Prasad Rajendra
Department of Pulmonary Medicine, C.S.M. Medical University, Lucknow.
Indian J Tuberc. 2010 Oct;57(4):180-91.
Multi Drug Resistant Tuberculosis (MDR-TB) and Extensively Drug Resistant Tuberculosis (XDR-TB) are posing a threat to the control of tuberculosis. The first WHO-IUATLD antituberculosis drug resistance surveillance carried out in 1994 in 35 countries reported the median prevalence of primary and acquired multi drug resistance as 1.4% and 13% respectively. Subsequently, second, third and fourth WHO-IUATLD global drug resistance surveillances were carried out in 1996-99, 1999-2002 and 2002-2007 respectively. Based on drug resistance information from 114 countries, the proportion of MDR-TB among all cases was estimated for countries with no survey information. It was estimated that 4,89,139 cases of MDR-TB emerged in 2006. China and India carry approximately 50% of the global burden. 35 countries and two Special Administrative Regions (SARs) reported data on XDR-TB for the first time in 2006. Multidrug and extensively drug-resistant TB 2010 Global report on Surveillance and response estimated that 4,40,000 cases of MDR-TB emerged globally in 2008 and caused an estimated 1,50,000 deaths. 5.4% of MDR-TB cases were found to have XDR-TB. To date, a cumulative total of 58 countries have confirmed at least one case of XDR-TB. M/XDR-TB is a man-made problem and its emergence can be prevented by prompt diagnosis and effective use of first line drugs in every new patient. The DOTS Plus proposed by WHO highlights the comprehensive management strategy to control MDR-TB. Laboratory services for adequate and timely diagnosis of M/XDR-TB must be strengthened and programmatic management of M/XDR-TB must be scaled up as per target set by global plan. Proper use of second-line drugs must be ensured to cure existing MDR-TB, to reduce its transmission and to prevent XDR-TB. Sound infection control measures to avoid further transmission of M/XDR-TB and research towards development of new diagnostics, drugs and vaccines should be promoted to control M/XDR-TB.
耐多药结核病(MDR-TB)和广泛耐药结核病(XDR-TB)对结核病控制构成威胁。

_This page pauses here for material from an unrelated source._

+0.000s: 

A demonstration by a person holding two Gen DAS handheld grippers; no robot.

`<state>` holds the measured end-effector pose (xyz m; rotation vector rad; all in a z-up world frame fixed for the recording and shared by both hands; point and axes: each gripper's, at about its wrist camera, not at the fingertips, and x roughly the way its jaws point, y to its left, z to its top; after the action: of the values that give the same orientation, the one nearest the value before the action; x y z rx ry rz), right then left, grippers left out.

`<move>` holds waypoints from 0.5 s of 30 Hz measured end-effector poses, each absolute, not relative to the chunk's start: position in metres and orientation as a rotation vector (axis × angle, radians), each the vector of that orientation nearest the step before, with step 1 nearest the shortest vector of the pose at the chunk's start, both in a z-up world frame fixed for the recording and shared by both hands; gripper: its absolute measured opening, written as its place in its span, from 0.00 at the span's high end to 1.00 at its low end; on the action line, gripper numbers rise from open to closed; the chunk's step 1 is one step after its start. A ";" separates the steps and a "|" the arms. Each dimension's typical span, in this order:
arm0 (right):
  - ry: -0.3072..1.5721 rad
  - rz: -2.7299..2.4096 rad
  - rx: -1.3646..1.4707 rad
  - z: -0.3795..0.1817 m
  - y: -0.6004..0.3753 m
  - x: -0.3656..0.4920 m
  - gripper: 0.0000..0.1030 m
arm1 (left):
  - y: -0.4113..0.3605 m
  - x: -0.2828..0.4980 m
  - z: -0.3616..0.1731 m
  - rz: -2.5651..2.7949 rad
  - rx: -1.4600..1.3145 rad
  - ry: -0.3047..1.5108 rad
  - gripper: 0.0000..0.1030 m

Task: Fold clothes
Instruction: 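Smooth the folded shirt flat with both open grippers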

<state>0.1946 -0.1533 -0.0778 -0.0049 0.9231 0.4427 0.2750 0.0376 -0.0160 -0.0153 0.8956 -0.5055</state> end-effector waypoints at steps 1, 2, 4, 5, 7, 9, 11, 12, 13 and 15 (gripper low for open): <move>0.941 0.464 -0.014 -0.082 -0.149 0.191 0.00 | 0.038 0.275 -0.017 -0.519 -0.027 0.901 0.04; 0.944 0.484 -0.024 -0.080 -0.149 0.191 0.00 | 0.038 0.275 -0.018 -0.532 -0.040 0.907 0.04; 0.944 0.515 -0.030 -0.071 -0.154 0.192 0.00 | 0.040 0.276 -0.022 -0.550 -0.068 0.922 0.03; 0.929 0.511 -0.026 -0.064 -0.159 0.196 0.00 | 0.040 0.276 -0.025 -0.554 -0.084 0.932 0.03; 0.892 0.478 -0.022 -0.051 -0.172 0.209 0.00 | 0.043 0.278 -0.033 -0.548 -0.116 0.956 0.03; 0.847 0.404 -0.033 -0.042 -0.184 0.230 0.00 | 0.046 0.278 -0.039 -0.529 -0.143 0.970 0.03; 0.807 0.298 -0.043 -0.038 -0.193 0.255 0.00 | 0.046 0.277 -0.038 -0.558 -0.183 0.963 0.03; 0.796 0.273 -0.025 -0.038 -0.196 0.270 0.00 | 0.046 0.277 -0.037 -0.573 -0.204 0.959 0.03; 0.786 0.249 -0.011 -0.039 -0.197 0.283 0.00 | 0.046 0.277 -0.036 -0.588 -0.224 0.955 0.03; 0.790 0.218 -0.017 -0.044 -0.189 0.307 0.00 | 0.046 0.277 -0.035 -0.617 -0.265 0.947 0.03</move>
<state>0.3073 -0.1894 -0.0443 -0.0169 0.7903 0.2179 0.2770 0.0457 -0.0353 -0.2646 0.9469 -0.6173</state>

1994年在35个国家开展的首次世卫组织-国际防痨和肺部疾病联盟抗结核药物耐药性监测报告称,原发性和获得性耐多药的中位数患病率分别为1.4%和13%。随后,分别于1996 - 1999年、1999 - 2002年和2002 - 2007年开展了第二次、第三次和第四次世卫组织-国际防痨和肺部疾病联盟全球耐药性监测。根据114个国家的耐药性信息,对没有调查信息的国家估计了所有病例中耐多药结核病的比例。据估计,2006年出现了489139例耐多药结核病病例。中国和印度承担了全球约50%的负担。35个国家和两个特别行政区(SARs)于2006年首次报告了广泛耐药结核病的数据。《2010年耐多药和广泛耐药结核病全球监测与应对报告》估计,2008年全球出现了440000例耐多药结核病病例,估计导致150000人死亡。发现5.4%的耐多药结核病病例患有广泛耐药结核病。迄今为止,累计共有58个国家确认至少有一例广泛耐药结核病病例。耐多药/广泛耐药结核病是一个人为问题,通过对每一位新患者进行及时诊断和有效使用一线药物可以预防其出现。世卫组织提出的强化治疗(DOTS Plus)突出了控制耐多药结核病的综合管理策略。必须加强实验室服务,以便对耐多药/广泛耐药结核病进行充分和及时的诊断,并且必须按照全球计划设定的目标扩大耐多药/广泛耐药结核病的规划管理。必须确保正确使用二线药物,以治愈现有的耐多药结核病,减少其传播并预防广泛耐药结核病。应推广合理的感染控制措施,以避免耐多药/广泛耐药结核病的进一步传播,并推动开展关于开发新诊断方法、药物和疫苗的研究,以控制耐多药/广泛耐药结核病。